О каждом из перечисленных миров, сгоревших на моих глазах, но во мне еще не погасших, об этих, по выражению О. Берггольц, «дневных звездах» и еще о многих, выскользнувших из памяти «метеорах и астероидах» я мог бы не только вволю поплакать при помощи словесных слез, но и нарисовать «картинку», обозначив на ней сюжетно-биографические контуры, а также замысловатые оттенки той или иной судьбы, но… времени отпущено в обрез, тем более что тратим мы львиную долю этого времени преимущественно на себя или на то, что сопутствовало нам, «выпячивалось» в нашу сторону, а не скрывалось от нас в тени собственной неповторимости и застенчивости.
Скажем, без каких-либо ощутимых энергетических потерь мог бы я рассказать об исчезнувшем с лица земли Яше Виньковецком, писавшем смиренные, хотя и «умственные» стихи в литобъединении Горного института середины пятидесятых, переметнувшегося затем в абстрактные художники под влиянием Миши Кулакова и Жени Михнова-Войтенко, о Яше, считавшемся незаурядным ученым-геофизиком, кандидатом и «без пяти доктором», променявшем научную карьеру на долю странника в «области искусств», уехавшего в Америку, где, по слухам, имелись тогда хорошего качества краски для рисования, причем в неограниченном количестве, и не взявшем в расчет проблему конкуренции, в Америку, где своих абстракционистов, ташистов и прочих супрематистов — хоть резервации из них организуй, о Яше Виньковецком, вместо сведений о творческих достижениях которого довольствовались мы сведениями о его преждевременной кончине, просочившимися сквозь проржавевший к тому тягомотно-застойному времени железный занавес.

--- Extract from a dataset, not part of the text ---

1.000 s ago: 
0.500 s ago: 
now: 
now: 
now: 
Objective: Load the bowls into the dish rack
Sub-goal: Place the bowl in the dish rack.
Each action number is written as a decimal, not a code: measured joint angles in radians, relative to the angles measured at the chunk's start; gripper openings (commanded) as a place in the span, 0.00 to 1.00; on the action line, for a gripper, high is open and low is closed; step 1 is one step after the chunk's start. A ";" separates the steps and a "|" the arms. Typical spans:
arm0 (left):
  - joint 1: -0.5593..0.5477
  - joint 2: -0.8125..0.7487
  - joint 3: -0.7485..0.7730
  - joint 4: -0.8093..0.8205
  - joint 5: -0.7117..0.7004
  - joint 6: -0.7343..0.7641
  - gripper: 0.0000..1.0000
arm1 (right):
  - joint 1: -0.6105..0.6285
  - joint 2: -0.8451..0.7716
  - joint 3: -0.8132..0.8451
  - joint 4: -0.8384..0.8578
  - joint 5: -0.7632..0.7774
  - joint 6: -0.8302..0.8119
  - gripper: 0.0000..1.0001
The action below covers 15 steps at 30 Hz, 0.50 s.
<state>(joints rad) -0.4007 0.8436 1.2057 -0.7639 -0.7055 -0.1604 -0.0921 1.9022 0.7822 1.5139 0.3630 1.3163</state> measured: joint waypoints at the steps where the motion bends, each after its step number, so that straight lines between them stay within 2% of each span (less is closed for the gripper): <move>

Но повторяю: текущего времени нехватка, и я попытаюсь рассказать о мимолетных встречах, встречах-вспышках с другими, более отчетливыми или менее призрачными посетителями Комарова, с их именами и ликами, подсмотренными в комаровской писчебумажной атмосфере.
Не трудно догадаться, что речь пойдет прежде всего об Анне Ахматовой (за нее в последнее время так уж взялись, так взялись, что становится боязно: не затоптали бы имя!), о Федоре Абрамове, Василии Павловиче Соловьеве-Седом, Викторе Курочкине… То есть о неких феноменах, дивных «монстрах», прекрасных «уродах», а не просто людях, на душевно-биографических картах которых проставлено латинское — «норма».
В семейной библиотеке, которую как храм в «безбожные» годы довелось мне разрушить собственными руками, имелись две книжечки стихов Анны Ахматовой — «Четки» и «Белая стая». В книжечки эти заглядывал я потому, что мне нравилась их книжная досоветская фактура: бумага, шрифты, графика — взращенные другой, а для моего тогдашнего сознания — почти доисторической эпохой. Особенно прельщала толстая, основательная, с «водяными» размывами на просвет бумага «Белой стаи». При взгляде на эту книжку испытывал я босяцкое почтение, как перед чем-то уже недоступным, дворянским, пусть отвергнутым, отмененным внешне, однако оставшимся в атмосфере бытия, будто невидимый, сшибленный активистами крест над куполом собора — как если бы у человека (государства) оторвать нечто, составляющее контур его облика, — руку, ногу, ухо… — то, глядя на него, мы все равно домысливаем в нем эту потерю. Наверняка пленяли меня в этой книжке и отдельные словосочетания, подсознательно я как бы даже улавливал тон ахматовской поэтики, и все же, говоря откровенно, прелесть этой поэтики в те годы волновала меня эфемерно. «Кабацкий» Есенин, ранний, безоглядный Маяковский, отважно-манерный Северянин, не весь, а только «выпуклый», экспрессивный Блок («За городом вырос пустынный квартал…», «Под насыпью, во рву некошеном…», «Скифы», «Двенадцать»…), «Ворон» Эдгара По в переводах Брюсова, да и брюсовское «Юноша бледный со взором горящим…» — вот чем питалось сердце в те годы.
Сдержанная, напряженно-утонченная, воспитанная в духе благородного девичества, благопристойная, тактичная поэзия Ахматовой казалась мне чем-то хрустально-заиндевевшим, не чужеродным вовсе, но как бы отстраненно-высокомерным. Мне, послевоенному подростку-скитальцу, хотелось чего-нибудь попроще, позапашистей и, что скрывать, поразухабистей.